Thanks, I've tried that and it seems to be a little bit faster, but I think I found best solution after reading AMD APP SDK manual. It says that for small updates it's best tu use CL_MEM_USE_PRESISTANT_MEM_AMD and mapping a part of buffer you want to update.
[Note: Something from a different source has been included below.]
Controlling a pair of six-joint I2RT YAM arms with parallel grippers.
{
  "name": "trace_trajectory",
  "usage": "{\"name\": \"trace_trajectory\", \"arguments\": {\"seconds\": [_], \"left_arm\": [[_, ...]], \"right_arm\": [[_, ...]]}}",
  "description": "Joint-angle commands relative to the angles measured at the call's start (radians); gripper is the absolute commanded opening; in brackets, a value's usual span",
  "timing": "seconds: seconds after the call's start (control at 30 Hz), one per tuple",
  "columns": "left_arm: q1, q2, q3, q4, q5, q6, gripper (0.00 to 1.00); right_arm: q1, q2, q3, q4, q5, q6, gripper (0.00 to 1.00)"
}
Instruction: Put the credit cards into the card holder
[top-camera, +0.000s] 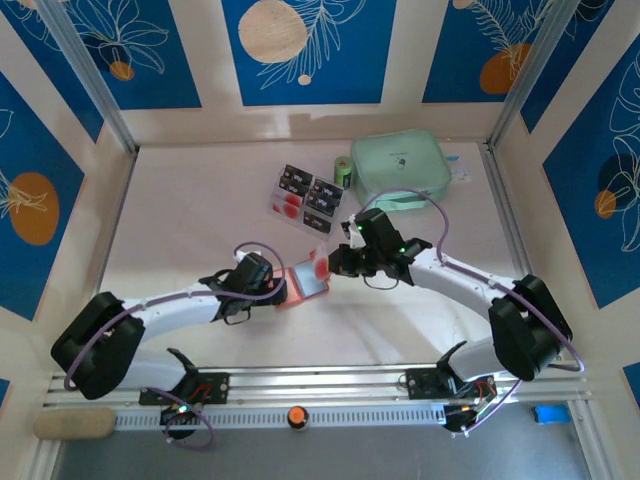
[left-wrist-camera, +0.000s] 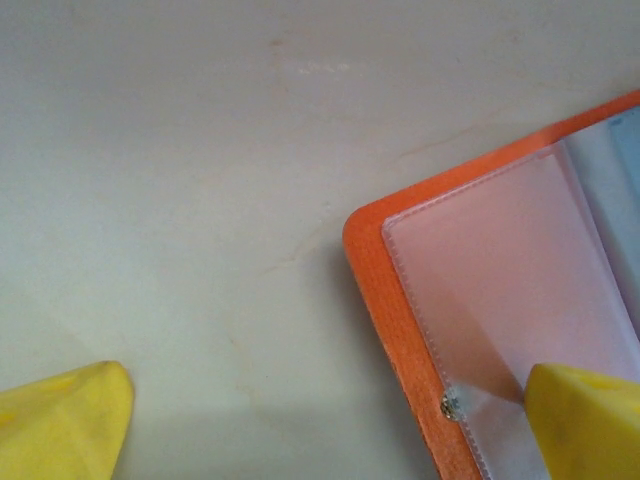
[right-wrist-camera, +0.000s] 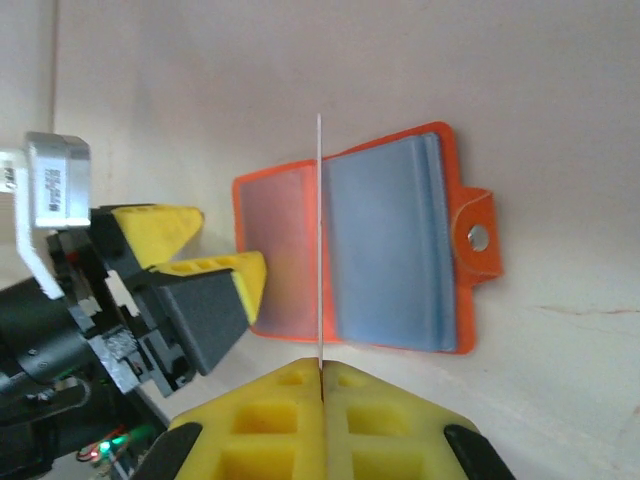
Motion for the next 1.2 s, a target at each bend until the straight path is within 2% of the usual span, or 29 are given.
{"name": "trace_trajectory", "arguments": {"seconds": [0.0,0.37,0.87,1.17], "left_arm": [[-0.023,-0.01,-0.033,-0.135,0.042,-0.064,1.0],[-0.017,0.052,0.012,-0.206,-0.027,-0.092,1.0],[0.109,0.129,0.136,-0.256,-0.038,0.033,1.0],[0.113,0.075,0.117,-0.269,-0.009,0.014,1.0]], "right_arm": [[0.008,-0.012,-0.037,0.13,-0.064,0.064,0.0],[0.013,0.116,-0.087,0.344,-0.139,0.056,0.0],[0.044,0.174,-0.097,0.422,-0.091,0.048,0.0],[0.076,0.205,-0.125,0.497,-0.034,0.08,0.0]]}}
It basically goes like this:
// create context, queue and kernels
...
// create main buffer and a buffer for reading back data to cpu
cl_mem mainBuf = clCreateBuffer(context, CL_MEM_READ_WRITE | CL_MEM_USE_PRESISTANT_MEM_AMD, mainBufSize, NULL, NULL);
cl_mem cpuBuf = clCreateBuffer(context, CL_MEM_READ_WRITE | CL_MEM_ALLOC_HOST_PTR, cpuBufSize, NULL, NULL);
char *cpuPtr = (char *)clEnqueueMapBuffer(queue, cpuBuf, CL_TRUE, CL_MAP_READ | CL_MAP_WRITE, 0, cpuBufSize, 0, NULL, NULL, NULL);
clEnqueueUnmapMemObject(queue, cpuBuf, cpuPtr, 0, NULL, NULL);
// some other code
...
while (running) {
// change some data in mainBuf
for (int i = 0; i < nUpdates; ++i) {
void *ptr = clEnqueueMapBuffer(queue, gpuBuf, CL_TRUE, CL_MAP_WRITE, updates.offset, update.size, 0, NULL, NULL, NULL);
memcpy(ptr, updates.source, updates.size); // note that source can be based on cpuPtr or simply user malloc'ed area.
clEnqueueUnmapMemObject(queue, gpuBuf, ptr, 0, NULL, NULL);
}
// run kernel
...
// read back results
clEnqueueCopyBuffer(queue, gpuBuf, cpuBuf, gpuOff, cpuOff, 0, NULL, NULL);
clFinish(queue);
// now (cpuPtr + cpuOff) holds the results that can be directly used by cpu, just cast it to whatever pointer of whatever type you need.
}
According to AMD APP Profiler, time spent on memory transfer operations is reduced by 10 times with this approach, compared to my previous code. It is also faster for large updates.